Kein Weg führt an Weihnachten am Miniaturstall von Bethlehem vorbei. Die Geburtstätte Christi ist aber auch ein Ort der Phantasie. Und so kam manch ein Tier hinzu, das dort eigentlich nichts zu suchen hat.

Krippen zeigen meistens einen Stall. Darin befinden sich Joseph, Maria, das Jesuskind in einer Futterkrippe, einen Ochsen und einen Esel. Aber entspricht das der Wahrheit? Die Weihnachtsgeschichte beruht in Teilen nicht auf historischen Fakten: So meinen einige Theologen, Jesus sei nicht in Bethlehem geboren worden, sondern in Nazareth.

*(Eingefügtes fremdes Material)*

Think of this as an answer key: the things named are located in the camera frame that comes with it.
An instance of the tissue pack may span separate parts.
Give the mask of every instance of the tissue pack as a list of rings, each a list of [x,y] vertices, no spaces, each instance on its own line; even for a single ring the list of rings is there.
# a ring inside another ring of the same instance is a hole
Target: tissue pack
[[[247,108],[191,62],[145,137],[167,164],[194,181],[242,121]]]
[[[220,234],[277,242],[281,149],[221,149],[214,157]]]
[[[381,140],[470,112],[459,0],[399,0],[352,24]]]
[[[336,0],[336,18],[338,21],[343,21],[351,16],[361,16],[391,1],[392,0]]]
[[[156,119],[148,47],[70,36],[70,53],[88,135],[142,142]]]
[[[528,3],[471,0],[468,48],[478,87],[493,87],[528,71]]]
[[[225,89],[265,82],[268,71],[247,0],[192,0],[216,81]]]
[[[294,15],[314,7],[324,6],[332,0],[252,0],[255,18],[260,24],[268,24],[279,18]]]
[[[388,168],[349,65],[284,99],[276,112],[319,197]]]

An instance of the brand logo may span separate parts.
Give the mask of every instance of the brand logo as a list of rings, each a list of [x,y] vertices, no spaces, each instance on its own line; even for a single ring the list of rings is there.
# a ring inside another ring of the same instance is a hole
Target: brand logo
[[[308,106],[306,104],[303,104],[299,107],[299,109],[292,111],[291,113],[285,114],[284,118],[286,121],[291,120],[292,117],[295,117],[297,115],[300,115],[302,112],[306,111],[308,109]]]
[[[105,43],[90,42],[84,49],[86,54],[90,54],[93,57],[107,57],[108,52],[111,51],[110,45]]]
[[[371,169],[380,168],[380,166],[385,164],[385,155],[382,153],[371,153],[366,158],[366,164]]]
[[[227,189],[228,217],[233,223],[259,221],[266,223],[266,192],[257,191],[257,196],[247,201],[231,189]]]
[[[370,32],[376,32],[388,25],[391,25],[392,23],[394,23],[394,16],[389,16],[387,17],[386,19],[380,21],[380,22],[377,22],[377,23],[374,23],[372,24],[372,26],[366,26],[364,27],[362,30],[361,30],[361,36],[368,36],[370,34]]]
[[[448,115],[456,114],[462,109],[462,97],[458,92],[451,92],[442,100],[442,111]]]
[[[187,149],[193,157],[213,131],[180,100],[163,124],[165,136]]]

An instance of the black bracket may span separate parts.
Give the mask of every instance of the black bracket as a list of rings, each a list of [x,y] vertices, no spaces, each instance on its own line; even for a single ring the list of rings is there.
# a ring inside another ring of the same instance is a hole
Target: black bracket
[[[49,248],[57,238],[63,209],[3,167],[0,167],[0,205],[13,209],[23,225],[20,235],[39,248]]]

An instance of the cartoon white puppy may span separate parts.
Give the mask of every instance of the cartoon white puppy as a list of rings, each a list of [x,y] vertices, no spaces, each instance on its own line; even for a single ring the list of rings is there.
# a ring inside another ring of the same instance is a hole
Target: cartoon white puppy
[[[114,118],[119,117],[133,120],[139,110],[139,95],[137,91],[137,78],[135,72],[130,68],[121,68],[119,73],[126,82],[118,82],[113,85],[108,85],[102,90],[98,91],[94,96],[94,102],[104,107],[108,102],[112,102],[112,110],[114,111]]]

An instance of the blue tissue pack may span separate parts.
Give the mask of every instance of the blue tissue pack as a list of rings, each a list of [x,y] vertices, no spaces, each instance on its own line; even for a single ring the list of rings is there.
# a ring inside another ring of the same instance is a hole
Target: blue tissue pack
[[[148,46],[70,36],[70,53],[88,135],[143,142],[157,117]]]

Die Evangelisten Lukas und Matthäus hätten Bethlehem als Geburtsort genannt, weil dort schon der große israelische König David geboren wurde und um einer alten Verheißung zu entsprechen. Andere, etwa einige Archäologen, halten es für möglich, dass der Geburtsort Jesu etliche Kilometer von Bethlehem entfernt gelegen habe. Also nicht dort, wo heute die Geburtskirche mit der Geburtsgrotte Sehnsuchtsort ungezählter Pilger sind.

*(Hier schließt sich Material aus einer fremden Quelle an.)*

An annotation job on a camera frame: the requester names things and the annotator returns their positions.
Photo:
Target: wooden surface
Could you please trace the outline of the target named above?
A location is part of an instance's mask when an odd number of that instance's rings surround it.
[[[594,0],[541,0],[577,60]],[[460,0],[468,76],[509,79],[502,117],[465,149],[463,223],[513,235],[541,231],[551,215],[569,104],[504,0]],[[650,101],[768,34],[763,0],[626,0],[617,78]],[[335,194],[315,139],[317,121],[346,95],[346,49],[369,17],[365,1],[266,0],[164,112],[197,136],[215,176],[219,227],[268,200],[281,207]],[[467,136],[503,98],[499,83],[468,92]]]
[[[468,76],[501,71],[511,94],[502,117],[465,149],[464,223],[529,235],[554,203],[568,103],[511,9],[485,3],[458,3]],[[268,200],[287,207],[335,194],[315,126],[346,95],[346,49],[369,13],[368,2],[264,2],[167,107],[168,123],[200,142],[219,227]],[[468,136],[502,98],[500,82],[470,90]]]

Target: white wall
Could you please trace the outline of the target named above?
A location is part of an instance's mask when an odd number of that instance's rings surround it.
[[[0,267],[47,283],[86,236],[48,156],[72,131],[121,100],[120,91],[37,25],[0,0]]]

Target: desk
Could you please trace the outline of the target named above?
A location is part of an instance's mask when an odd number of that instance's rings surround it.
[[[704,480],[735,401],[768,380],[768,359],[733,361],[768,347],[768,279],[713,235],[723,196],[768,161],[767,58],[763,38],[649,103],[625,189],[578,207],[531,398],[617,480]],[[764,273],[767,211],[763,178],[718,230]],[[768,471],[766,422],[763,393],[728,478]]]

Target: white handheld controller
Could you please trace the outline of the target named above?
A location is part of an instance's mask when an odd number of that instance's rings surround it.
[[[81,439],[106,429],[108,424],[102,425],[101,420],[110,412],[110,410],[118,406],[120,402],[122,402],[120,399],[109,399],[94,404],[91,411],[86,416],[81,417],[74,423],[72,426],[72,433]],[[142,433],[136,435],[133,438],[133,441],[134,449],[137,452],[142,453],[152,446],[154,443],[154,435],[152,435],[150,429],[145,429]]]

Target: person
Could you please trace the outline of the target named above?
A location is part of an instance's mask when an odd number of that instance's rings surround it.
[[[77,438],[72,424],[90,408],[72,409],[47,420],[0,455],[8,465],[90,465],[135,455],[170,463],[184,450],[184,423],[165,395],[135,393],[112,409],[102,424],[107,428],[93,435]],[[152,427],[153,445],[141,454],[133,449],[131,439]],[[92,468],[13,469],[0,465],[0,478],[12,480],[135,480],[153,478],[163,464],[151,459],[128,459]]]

Wie Ochse und Esel in die Krippe kamen

Auch die Anwesenheit eines Ochsen und Esels während seiner Geburt ist unwahrscheinlich, denn in den biblischen Berichten kommen die beiden Tiere überhaupt nicht vor, nur ihr Futtertrog. Erst in der zeitgenössischer Parallel-Literatur zur Bibel, den Apokryphen, werden sie erwähnt.

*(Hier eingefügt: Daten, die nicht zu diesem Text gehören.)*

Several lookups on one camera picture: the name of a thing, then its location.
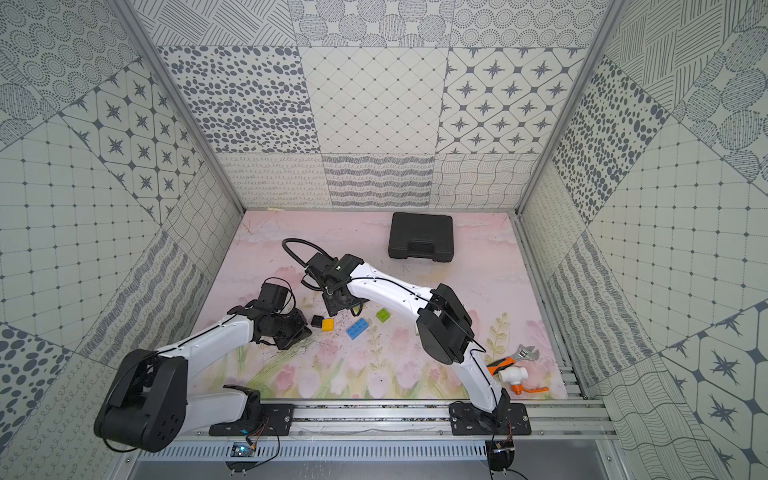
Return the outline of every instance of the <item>star pattern tile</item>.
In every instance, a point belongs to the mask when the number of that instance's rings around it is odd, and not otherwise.
[[[194,178],[199,153],[141,59],[60,115],[147,213],[163,223]]]
[[[540,154],[584,58],[583,48],[450,48],[441,154]]]

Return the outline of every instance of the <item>wavy line pattern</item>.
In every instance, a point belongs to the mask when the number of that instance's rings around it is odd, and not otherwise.
[[[77,351],[117,367],[133,349],[179,340],[191,330],[209,285],[191,258],[161,230],[139,259],[130,283],[118,289]]]
[[[638,478],[730,478],[658,356],[602,379],[591,391],[604,400]]]
[[[428,207],[433,156],[323,155],[334,207]]]
[[[580,345],[574,354],[581,365],[588,366],[588,385],[654,353],[587,230],[556,269],[549,285],[558,293],[554,303],[566,330]]]

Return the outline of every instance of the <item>wire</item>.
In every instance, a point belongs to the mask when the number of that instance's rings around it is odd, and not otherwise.
[[[101,439],[104,441],[104,444],[107,446],[107,448],[110,449],[112,452],[128,453],[128,452],[133,452],[134,450],[138,450],[136,447],[133,447],[132,449],[125,449],[125,450],[116,449],[115,447],[107,443],[107,439],[103,437]]]
[[[507,472],[512,472],[512,473],[516,473],[516,474],[520,475],[522,478],[524,478],[525,480],[528,480],[528,477],[526,477],[522,473],[518,472],[517,470],[512,470],[511,468],[507,468],[506,471]]]
[[[466,331],[466,330],[464,330],[464,329],[462,328],[462,326],[461,326],[461,325],[459,325],[459,323],[458,323],[458,320],[457,320],[457,319],[455,319],[455,318],[453,317],[453,315],[451,315],[451,314],[449,314],[448,312],[446,312],[446,311],[445,311],[445,310],[444,310],[444,309],[443,309],[443,308],[442,308],[440,305],[438,305],[437,303],[435,303],[435,302],[432,302],[431,300],[427,300],[426,298],[424,298],[424,297],[422,297],[422,296],[420,296],[420,295],[416,294],[415,292],[413,292],[413,290],[409,289],[408,287],[406,287],[406,286],[403,286],[403,285],[401,285],[400,283],[397,283],[397,282],[396,282],[396,281],[394,281],[394,280],[390,280],[390,279],[388,279],[388,278],[384,278],[384,277],[382,277],[382,276],[355,276],[355,277],[353,277],[353,278],[350,278],[350,279],[349,279],[349,281],[350,281],[350,282],[352,282],[353,280],[384,280],[385,282],[394,283],[395,285],[399,286],[400,288],[402,288],[402,289],[403,289],[403,290],[405,290],[406,292],[410,293],[411,295],[415,296],[415,297],[416,297],[416,298],[418,298],[419,300],[423,300],[423,301],[427,302],[427,304],[429,304],[429,305],[433,305],[433,306],[434,306],[434,307],[435,307],[437,310],[441,310],[441,311],[442,311],[442,312],[445,314],[445,316],[447,316],[447,317],[448,317],[448,318],[449,318],[449,319],[450,319],[450,320],[451,320],[451,321],[452,321],[452,322],[453,322],[453,323],[456,325],[456,327],[457,327],[459,330],[461,330],[461,331],[462,331],[462,333],[464,333],[464,335],[465,335],[467,338],[469,338],[469,339],[470,339],[470,340],[471,340],[471,341],[472,341],[472,342],[473,342],[475,345],[477,345],[477,346],[479,346],[479,347],[480,347],[480,351],[481,351],[481,352],[483,352],[483,353],[487,353],[487,352],[488,352],[488,351],[487,351],[487,350],[486,350],[486,349],[485,349],[485,348],[484,348],[482,345],[480,345],[480,344],[477,342],[477,340],[475,340],[475,337],[474,337],[474,336],[470,336],[470,335],[469,335],[469,333],[467,333],[467,331]]]
[[[312,247],[313,249],[317,250],[318,252],[322,253],[323,255],[325,255],[328,258],[333,258],[333,257],[331,257],[328,254],[328,252],[326,252],[325,250],[323,250],[322,248],[318,247],[317,245],[315,245],[312,242],[308,242],[308,241],[302,240],[300,238],[286,238],[285,240],[283,240],[283,242],[281,243],[283,245],[283,250],[285,250],[286,253],[288,253],[295,261],[299,262],[299,265],[303,266],[304,268],[306,268],[306,262],[304,260],[301,260],[301,258],[299,258],[299,256],[296,255],[293,252],[293,250],[291,250],[288,247],[288,243],[302,243],[304,245],[307,245],[308,247]]]
[[[285,283],[286,283],[286,285],[288,286],[288,292],[290,293],[290,298],[289,298],[288,300],[286,300],[286,302],[285,302],[285,305],[283,305],[283,308],[280,310],[280,313],[278,313],[278,315],[282,315],[282,316],[285,316],[285,315],[286,315],[286,314],[285,314],[285,313],[283,313],[283,312],[285,312],[285,309],[288,307],[288,303],[289,303],[291,300],[293,300],[293,307],[291,307],[291,310],[293,310],[294,308],[296,308],[296,296],[295,296],[295,295],[293,295],[293,289],[291,288],[291,286],[290,286],[290,283],[288,283],[288,280],[286,280],[286,279],[284,279],[284,278],[280,278],[279,276],[268,276],[268,277],[267,277],[266,279],[264,279],[264,281],[261,283],[261,286],[262,286],[262,288],[264,287],[264,284],[266,283],[266,281],[267,281],[267,280],[280,280],[281,282],[285,282]]]
[[[105,402],[109,403],[109,399],[111,399],[111,398],[112,398],[112,394],[114,394],[114,391],[115,391],[115,389],[118,387],[118,385],[120,385],[120,382],[122,382],[122,381],[123,381],[123,379],[124,379],[124,378],[125,378],[125,376],[128,374],[128,372],[130,372],[131,370],[133,370],[133,369],[134,369],[134,367],[136,367],[136,366],[139,366],[139,365],[140,365],[142,362],[144,362],[145,360],[149,360],[149,359],[151,359],[151,358],[154,358],[154,357],[156,357],[156,356],[160,355],[161,353],[170,352],[171,350],[174,350],[174,349],[175,349],[175,347],[174,347],[173,349],[167,349],[167,350],[163,350],[162,352],[152,352],[152,353],[150,353],[149,355],[146,355],[146,356],[142,357],[142,358],[141,358],[140,360],[138,360],[136,363],[132,364],[132,365],[131,365],[131,366],[129,366],[127,369],[125,369],[125,371],[124,371],[124,372],[123,372],[123,374],[120,376],[120,378],[118,378],[118,380],[117,380],[117,381],[114,383],[114,385],[112,386],[112,388],[109,390],[109,393],[108,393],[108,394],[107,394],[107,396],[105,397]],[[116,453],[128,453],[128,452],[133,452],[134,450],[138,450],[136,447],[134,447],[134,448],[132,448],[132,449],[125,449],[125,450],[116,449],[115,447],[113,447],[112,445],[109,445],[109,443],[107,443],[107,439],[106,439],[106,438],[104,438],[104,437],[101,437],[101,440],[103,440],[103,441],[104,441],[104,445],[106,445],[106,447],[107,447],[108,449],[110,449],[112,452],[116,452]]]

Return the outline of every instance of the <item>metal base plate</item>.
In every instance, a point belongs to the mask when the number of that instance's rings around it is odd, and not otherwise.
[[[289,403],[263,403],[261,404],[261,415],[256,425],[263,425],[266,422],[266,428],[261,436],[287,436],[293,422],[294,405]],[[233,432],[227,429],[226,423],[211,425],[208,429],[208,435],[212,437],[228,437],[239,435],[240,432]]]
[[[528,421],[528,411],[522,403],[500,405],[502,415],[493,422],[490,414],[474,407],[471,403],[453,403],[448,407],[451,416],[451,433],[453,435],[508,435],[509,426],[512,435],[530,435],[531,423]]]

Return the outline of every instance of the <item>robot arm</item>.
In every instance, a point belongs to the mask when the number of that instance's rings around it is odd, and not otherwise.
[[[306,319],[294,305],[282,313],[290,289],[265,282],[259,298],[236,306],[218,323],[179,342],[128,353],[96,416],[94,433],[105,440],[158,452],[179,433],[222,425],[227,434],[253,430],[262,414],[257,391],[239,386],[221,393],[187,394],[195,375],[249,342],[290,348],[308,337]]]
[[[303,243],[317,250],[309,262],[289,247]],[[453,290],[442,283],[436,289],[417,286],[379,272],[362,259],[346,254],[341,259],[301,239],[283,241],[286,252],[311,276],[323,291],[328,314],[362,307],[373,300],[415,321],[424,350],[440,363],[452,366],[469,393],[470,402],[483,412],[493,413],[508,395],[483,364],[483,349],[472,332],[472,319]]]

Mit großer Wahrscheinlichkeit ist es aber die lebendige jüdische Erzähltradition, die Ochse und Esel in die Weihnachtsgeschichte treibt. Jesaja, der erste große Schriftprophet des Tanach, der hebräischen Bibel, lebte rund 700 Jahre vor Jesus. Er beklagt im Namen Gottes, dass das Volkes Israel ihn, seinen Gott, nicht mehr kennt, und verkündet in dessen Namen: Jeder Ochse kennt seinen Besitzer, und jeder Esel weiß, wo die Futterkrippe seines Herrn steht. Was aber macht mein Volk Israel? Sie haben vergessen, wem sie gehören, und sie wollen es auch gar nicht mehr wissen! Wenn also dieser Gott viele Jahrhunderte Mensch wird, und nichts anderes bedeutet Weihnachten, ist für einen in den heiligen Schriften bewanderten Juden klar, dass Ochse und Esel selbstverständlich bei dessen Geburt dabei sind.

Krippen als Erinnerung

Doch ist die Weihnachtsgeschichte deshalb unwahr? Der evangelische Theologe Konrad Hammann von der Universität Münster meint: "Eine Legende kann wie ein Märchen tiefe Wahrheit enthalten - viel mehr als nüchterne historische Tatsachen".

Und der deutschen Lyriker, Theologen und Arzt Angelus Silesius (1624-1677) unterstreicht zu seiner Zeit bereits, worauf es wirklich ankommt, wenn er sagt: "Und wäre Christus tausendmal in Bethlehem geboren,
und nicht in dir: Du bliebest doch in alle Ewigkeit verloren."

Manche Ungereimtheit in der Weihnachtsgeschichte tut der Begeisterung für liebevoll und kunstvoll gestaltete Krippen keinen Abbruch. Immerhin sind Weihnachtskrippen eine sehenswerte und liebevolle Erinnerung an den Kern christlicher Intention.